Can we find causal events in reinforcement learning using attention?
by Mykyta Baliesnyi, supervisor: Oriol Corcoll
This is a study project for the Computational Neuroscience course at the University of Tartu.
Motivation
Humans and other intelligent animals learn about causality in the world pretty quickly by automatically assigning credit to the events and actions that we think caused something to happen.
For example, as a kid, when we first get burnt by fire, we quickly assign the feeling of pain to our action of putting the hand above the fire. When the delay between the past action and the current result gets larger, as in understanding that eating an unripe apple is what caused a gurgling and hurting stomach, assigning credit becomes harder — but we can still usually do it successfully.
But how exactly does the brain identify events that are relevant among all the millions things that could have happened in between?
Effective credit assignment in artificial intelligence has been a long-standing problem. If one of the current machine learning approaches was that person who ate an unripe apple, it could easily take several dozens of trials until it understands the connection between the events.
In this project, I would like to better understand how credit assignment might be implemented by modeling this process in the context of reinforcement learning (RL).
Methodology
Reinforcement Learning
Reinforcement learning is a type of machine learning, like supervised and unsupervised, but with a focus on learning through continuous interaction with an environment. Instead of learning to make the most accurate predictions on a static dataset, reinforcement learning is about learning, through trial and error, how to behave in a world so as to get the most reward.
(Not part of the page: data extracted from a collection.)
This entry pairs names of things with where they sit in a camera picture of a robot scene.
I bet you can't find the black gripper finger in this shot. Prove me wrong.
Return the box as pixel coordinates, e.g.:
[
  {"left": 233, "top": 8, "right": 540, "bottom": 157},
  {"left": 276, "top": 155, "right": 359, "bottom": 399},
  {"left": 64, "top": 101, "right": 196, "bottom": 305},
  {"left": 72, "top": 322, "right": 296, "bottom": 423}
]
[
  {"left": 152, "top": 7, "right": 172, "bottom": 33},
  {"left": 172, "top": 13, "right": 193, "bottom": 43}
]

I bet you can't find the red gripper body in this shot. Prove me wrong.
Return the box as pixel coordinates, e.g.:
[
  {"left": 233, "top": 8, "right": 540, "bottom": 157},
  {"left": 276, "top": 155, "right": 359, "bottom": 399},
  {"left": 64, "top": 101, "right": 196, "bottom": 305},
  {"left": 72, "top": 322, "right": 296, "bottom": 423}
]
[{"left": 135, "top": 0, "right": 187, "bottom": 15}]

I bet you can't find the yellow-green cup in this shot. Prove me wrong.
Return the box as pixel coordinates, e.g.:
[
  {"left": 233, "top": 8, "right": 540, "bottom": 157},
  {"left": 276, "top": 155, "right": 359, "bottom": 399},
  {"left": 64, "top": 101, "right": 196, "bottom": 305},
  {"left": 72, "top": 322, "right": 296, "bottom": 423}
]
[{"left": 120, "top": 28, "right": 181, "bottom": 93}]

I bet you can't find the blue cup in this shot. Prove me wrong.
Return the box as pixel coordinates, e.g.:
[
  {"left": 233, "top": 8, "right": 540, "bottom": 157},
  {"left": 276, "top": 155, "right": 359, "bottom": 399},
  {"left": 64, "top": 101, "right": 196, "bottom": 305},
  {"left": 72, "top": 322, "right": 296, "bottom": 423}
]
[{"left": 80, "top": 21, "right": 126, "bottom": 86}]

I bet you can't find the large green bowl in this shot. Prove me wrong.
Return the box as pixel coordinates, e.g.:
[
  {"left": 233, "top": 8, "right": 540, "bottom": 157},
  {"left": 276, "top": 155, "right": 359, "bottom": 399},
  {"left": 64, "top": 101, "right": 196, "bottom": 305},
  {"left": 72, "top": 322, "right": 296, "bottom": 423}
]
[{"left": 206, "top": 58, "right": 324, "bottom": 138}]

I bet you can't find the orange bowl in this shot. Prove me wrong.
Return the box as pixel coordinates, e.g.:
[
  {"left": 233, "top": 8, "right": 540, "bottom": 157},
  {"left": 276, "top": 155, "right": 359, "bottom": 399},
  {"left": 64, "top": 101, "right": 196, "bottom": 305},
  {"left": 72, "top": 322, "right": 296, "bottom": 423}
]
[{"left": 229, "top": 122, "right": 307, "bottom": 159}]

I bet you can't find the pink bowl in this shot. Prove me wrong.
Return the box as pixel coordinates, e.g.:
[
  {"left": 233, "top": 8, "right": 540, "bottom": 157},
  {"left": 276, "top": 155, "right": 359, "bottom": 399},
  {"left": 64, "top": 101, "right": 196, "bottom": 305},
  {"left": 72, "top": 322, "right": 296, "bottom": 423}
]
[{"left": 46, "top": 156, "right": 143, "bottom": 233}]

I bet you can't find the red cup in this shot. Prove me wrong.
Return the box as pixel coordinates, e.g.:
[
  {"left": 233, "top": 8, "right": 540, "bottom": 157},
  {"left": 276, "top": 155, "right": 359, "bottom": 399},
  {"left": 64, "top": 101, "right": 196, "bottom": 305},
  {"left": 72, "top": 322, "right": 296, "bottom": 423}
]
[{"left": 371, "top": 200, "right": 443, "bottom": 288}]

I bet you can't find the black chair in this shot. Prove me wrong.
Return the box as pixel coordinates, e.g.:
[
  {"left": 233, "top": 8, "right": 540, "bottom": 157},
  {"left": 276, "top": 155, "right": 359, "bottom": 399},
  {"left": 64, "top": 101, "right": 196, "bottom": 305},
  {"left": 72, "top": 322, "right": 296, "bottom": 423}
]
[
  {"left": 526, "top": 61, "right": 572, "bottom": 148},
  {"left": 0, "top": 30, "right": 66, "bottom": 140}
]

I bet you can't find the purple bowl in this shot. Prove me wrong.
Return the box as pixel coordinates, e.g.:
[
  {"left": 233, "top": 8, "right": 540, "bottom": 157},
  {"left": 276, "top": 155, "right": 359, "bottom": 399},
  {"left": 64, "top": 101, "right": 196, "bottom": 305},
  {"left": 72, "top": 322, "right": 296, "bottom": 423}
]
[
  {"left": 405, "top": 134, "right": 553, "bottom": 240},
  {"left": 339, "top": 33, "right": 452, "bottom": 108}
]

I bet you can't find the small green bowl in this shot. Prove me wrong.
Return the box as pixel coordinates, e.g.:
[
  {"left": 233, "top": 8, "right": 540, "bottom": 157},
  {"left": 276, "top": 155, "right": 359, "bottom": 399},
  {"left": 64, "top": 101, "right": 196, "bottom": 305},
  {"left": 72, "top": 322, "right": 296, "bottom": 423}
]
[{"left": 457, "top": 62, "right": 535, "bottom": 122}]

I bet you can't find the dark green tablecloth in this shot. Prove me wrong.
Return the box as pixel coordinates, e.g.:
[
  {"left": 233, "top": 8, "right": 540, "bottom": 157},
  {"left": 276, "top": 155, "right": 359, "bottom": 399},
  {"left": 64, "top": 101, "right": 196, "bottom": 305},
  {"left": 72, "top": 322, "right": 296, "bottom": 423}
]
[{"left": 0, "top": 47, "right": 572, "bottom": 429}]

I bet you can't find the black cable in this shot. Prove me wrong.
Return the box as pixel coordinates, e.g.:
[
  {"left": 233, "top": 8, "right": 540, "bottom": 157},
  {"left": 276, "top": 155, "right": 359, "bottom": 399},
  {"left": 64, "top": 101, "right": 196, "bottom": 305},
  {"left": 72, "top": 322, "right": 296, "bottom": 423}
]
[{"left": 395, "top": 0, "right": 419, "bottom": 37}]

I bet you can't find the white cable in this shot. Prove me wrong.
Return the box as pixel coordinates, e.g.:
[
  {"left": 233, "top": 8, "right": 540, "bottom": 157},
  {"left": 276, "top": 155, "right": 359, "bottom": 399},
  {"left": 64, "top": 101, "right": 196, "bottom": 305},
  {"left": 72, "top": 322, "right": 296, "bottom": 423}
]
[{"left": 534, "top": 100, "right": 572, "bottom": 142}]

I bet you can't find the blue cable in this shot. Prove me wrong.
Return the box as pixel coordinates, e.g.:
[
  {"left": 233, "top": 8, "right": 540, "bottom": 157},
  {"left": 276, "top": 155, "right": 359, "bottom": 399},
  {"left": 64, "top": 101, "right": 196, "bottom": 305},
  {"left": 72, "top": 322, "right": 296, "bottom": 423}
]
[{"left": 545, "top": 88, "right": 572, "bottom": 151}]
This paradigm is inspired by how humans and other intelligent animals learn, and so, many think of it as one of the most promising ways to understanding decision making and learning, and eventually developing general artificial intelligence (AGI).
Self-Attention
The self-attention mechanism is an alternative to recurrent neural networks, which allows learning from sequential data by adaptively “paying attention” to different moments of the past at each step. It often works much better for capturing long-term dependencies than recurrent neural network architectures such as LSTMs and GRUs. This is especially useful in the context of reinforcement learning, where interaction with an environment can last anywhere from hundreds to thousands of steps, and some event that happened a very long time ago can determine the agent’s reward in the present moment.
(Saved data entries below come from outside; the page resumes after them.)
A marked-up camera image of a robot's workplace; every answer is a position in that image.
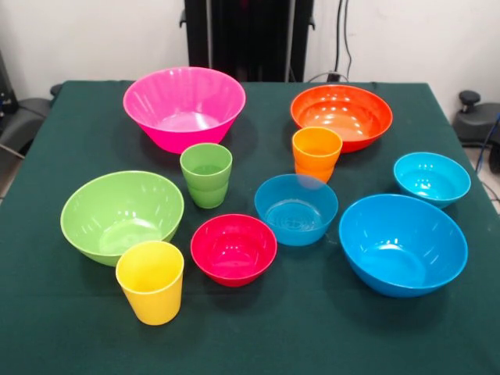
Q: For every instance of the small red bowl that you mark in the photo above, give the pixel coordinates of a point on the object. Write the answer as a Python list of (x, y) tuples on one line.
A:
[(234, 250)]

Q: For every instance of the black pedestal foot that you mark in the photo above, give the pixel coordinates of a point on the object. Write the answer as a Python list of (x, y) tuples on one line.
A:
[(27, 117), (476, 121)]

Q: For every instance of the small turquoise bowl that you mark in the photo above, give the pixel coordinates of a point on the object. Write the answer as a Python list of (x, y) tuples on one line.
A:
[(431, 179)]

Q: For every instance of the large pink bowl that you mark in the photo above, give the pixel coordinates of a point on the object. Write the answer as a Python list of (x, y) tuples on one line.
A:
[(183, 129)]

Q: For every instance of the dark green table cloth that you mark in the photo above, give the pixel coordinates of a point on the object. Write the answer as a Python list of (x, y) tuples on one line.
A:
[(250, 332)]

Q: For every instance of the orange cup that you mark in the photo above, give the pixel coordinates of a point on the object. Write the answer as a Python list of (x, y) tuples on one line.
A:
[(316, 156)]

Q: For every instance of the ribbed blue bowl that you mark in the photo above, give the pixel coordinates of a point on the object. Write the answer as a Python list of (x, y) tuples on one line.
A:
[(295, 218)]

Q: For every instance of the green bowl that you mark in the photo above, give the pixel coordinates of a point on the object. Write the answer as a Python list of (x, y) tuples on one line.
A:
[(117, 211)]

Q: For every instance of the yellow cup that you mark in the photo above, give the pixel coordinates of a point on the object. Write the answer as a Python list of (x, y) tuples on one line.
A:
[(150, 297)]

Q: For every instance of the dark equipment box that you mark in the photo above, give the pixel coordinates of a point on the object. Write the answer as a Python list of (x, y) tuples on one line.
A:
[(6, 90)]

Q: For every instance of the large blue bowl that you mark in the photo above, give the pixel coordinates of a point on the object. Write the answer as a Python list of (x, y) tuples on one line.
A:
[(402, 250)]

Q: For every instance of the orange-red bowl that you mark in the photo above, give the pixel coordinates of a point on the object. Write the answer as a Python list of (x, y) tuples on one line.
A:
[(351, 117)]

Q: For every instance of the green cup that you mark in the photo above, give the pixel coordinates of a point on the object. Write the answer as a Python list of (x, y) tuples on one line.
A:
[(206, 191)]
In this paper, the authors used a self-attentional neural network to predict the agent’s rewards just from seeing what the agent observes and does in the environment. They showed that using this attentional model to create a denser reward signal improved the sample efficiency of an arbitrary RL agent even in relatively novels environments. For this project, I’m going to re-implement the reward prediction model they used and apply it in a different environment to see how generalizable this approach is. The key question I’d like to explore is:
Can a self-attentional neural network identify important past events?
Environment
For an environment, I chose the Mayan Adventure environment for MLAgents in Unity. This is a small 3-D virtual world with a set of traps and a cute cubic agent in a cool Indiana Jones hat.
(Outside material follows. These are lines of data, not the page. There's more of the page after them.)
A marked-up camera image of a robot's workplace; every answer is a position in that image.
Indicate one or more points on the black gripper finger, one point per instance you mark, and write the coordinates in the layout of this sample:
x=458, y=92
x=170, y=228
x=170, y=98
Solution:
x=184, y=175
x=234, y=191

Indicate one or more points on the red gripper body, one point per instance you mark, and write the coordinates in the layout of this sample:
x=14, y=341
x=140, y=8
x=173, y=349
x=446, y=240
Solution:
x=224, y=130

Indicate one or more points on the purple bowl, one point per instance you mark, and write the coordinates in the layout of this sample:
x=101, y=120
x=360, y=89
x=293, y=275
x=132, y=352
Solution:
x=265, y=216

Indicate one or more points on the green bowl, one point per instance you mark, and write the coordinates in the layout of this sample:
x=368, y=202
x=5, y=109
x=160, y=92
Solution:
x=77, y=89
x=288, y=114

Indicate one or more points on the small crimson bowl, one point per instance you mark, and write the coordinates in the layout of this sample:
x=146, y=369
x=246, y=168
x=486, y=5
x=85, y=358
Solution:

The goal in the environment is to stay alive and obtain the golden statue of Maya. Along the way, there are buttons that can turn our Indiana Jones agent into one of two states: Rock or Wood. Turned into Wood, the agent is light enough to go over bridges but will burn the instant it touches fire. Turned into Rock, the agent can go through the fire untouched but if it steps on a bridge, it will collapse and the agent will fall down.
To make training easier and incentivize the agent, there are some randomly located diamonds that act as intermediate rewards. Stepping on the diamonds and getting the golden statue all give +1 reward, while falling off the area or getting burned by fire give a -1 reward, instantly finishing the episode. A tiny negative reward is given to the agent at each step to incentivize it to finish the episode faster.
For observations, the environment uses a vector of what’s called ray casts. Think of those as invisible lasers shooting in several directions and telling the agent what objects are around it and how far away. The observations were stacked together so that a single observation contains information from the 6 most recent timesteps. In addition, the agent has access to the state it is turned into, either rock or wood, and to its speed and direction of movement.
Approach
To answer the key question, I first trained a reinforcement learning agent to get moderately good at solving the environment. The agent is trained with the Proximal Policy Optimization (PPO) algorithm. PPO is a very common learning algorithm, being easy to tune and giving good performance with relatively little hyperparameter tinkering. I didn’t have to implement the learning algorithm, as it was provided by the MLAgents Python package.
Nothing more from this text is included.